Thought for the week by Rev'd Vicci

Friends

Once more the Christmas decorations have returned to the attic, the Christmas cards have been noted and recycled, the midnight bells have sounded and a new year has dawned.  The wise men have journeyed to Bethlehem and met with the child and his mother, gifts have been given and we are once more in Ordinary Time – that time that is known in Godly Play as “Great, Green, Growing Time.” 

My mother once told me that she loved raspberries best when she was eating raspberries and strawberries best when she was eating strawberries, and I understand that because I love the Great, Green, Growing time of the Ordinary Seasons best when I am in them, and the wonderful excitements of the Holy Days when I am in those. 

We have a very short period of Ordinary Time this winter because Easter is early, falling as it does on the 31st of March and Ash Wednesday clashing whti Valentine’s Day on the 14th of February.

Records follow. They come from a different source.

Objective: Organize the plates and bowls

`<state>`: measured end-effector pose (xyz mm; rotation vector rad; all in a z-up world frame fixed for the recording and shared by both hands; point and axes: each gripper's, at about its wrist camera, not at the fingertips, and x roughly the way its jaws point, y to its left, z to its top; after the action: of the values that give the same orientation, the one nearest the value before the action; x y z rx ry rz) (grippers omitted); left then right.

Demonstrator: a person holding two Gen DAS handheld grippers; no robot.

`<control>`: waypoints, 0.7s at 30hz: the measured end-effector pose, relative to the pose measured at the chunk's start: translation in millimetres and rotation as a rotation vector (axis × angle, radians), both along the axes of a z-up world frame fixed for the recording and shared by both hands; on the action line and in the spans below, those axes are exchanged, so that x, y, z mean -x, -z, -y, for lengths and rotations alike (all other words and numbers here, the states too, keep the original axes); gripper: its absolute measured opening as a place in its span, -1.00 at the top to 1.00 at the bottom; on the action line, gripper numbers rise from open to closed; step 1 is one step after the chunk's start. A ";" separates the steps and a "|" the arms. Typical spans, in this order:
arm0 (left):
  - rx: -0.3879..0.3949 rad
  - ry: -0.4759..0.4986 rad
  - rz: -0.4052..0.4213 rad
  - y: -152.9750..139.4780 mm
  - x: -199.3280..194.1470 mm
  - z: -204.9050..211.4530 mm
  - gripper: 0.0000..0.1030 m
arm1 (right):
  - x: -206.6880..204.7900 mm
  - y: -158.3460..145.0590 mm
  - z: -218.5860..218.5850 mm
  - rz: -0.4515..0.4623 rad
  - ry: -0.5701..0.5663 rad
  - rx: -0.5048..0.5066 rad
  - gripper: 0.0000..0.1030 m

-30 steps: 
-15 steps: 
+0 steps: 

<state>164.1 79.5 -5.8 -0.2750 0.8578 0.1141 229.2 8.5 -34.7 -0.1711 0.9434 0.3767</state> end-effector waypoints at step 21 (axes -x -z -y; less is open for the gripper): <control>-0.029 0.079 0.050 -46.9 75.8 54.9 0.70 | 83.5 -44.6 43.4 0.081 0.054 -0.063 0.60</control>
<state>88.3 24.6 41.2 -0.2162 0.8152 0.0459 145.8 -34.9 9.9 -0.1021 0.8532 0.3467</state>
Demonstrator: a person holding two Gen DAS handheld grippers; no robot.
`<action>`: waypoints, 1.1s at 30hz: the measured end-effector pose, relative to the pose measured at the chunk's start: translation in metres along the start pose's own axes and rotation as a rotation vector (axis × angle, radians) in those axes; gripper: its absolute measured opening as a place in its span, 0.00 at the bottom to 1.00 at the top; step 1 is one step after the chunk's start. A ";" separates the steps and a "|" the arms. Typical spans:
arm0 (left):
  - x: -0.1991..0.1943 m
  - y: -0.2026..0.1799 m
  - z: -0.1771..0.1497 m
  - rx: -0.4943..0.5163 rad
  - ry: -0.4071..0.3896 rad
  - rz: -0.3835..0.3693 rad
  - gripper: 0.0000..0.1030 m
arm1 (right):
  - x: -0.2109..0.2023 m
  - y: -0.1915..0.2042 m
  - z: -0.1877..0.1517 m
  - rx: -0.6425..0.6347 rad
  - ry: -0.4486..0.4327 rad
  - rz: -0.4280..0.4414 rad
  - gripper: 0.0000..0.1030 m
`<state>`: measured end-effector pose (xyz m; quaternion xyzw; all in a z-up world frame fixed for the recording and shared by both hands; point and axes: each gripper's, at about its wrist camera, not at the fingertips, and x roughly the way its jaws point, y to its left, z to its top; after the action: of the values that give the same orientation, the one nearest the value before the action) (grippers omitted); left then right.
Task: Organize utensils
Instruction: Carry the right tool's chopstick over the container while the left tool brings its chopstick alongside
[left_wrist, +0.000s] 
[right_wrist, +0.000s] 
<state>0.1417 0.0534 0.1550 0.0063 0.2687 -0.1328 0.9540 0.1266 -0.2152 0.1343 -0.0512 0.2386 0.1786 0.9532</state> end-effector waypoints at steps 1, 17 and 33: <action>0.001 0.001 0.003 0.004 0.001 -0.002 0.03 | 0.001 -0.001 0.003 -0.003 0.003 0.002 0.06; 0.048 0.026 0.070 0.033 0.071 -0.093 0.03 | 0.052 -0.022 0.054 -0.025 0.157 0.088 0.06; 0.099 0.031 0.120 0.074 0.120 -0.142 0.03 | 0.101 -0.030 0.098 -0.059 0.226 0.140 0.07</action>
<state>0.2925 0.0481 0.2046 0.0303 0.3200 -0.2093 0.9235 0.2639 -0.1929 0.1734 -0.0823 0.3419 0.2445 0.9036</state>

But before then, in these next few weeks of Ordinary Time, disciples will be called, unclean spirits will be cast out, sickness will be healed, and a preaching tour begun, as we hear the old, familiar stories of the early ministry of Jesus.  The speed of the story will be at odds with the news in our own times, when newspapers report that there were fewer people in church over Christmas, and we share our frustration at the impossibility of getting a G.P.’s appointment or the wait for a hospital visit.  While ministers and preachers speak of their busy-ness, the idea that someone might have the time to go on a preaching tour seems laughable.  Yet in these five weeks of story, we hear our own history reiterated, not just as Christians, but as Methodists.  We too have been called to be disciples and with that calling came the in-dwelling Holy Spirit that leaves no space for spirits of other sorts.  John Wesley, one of our most significant founders, wrote a book of homeopathic medicine because he wanted to give access to healthcare to those who could not afford to pay for doctors, and our system of local preachers and itinerant ministry is rooted in the idea of a preaching tour round the circuit for local preachers and round the Connexion for ministers.  As we journey through Ordinary Time, we journey through our own history as “the People Called Methodists” and we hear again the great call to go into all the world and share the Gospel story.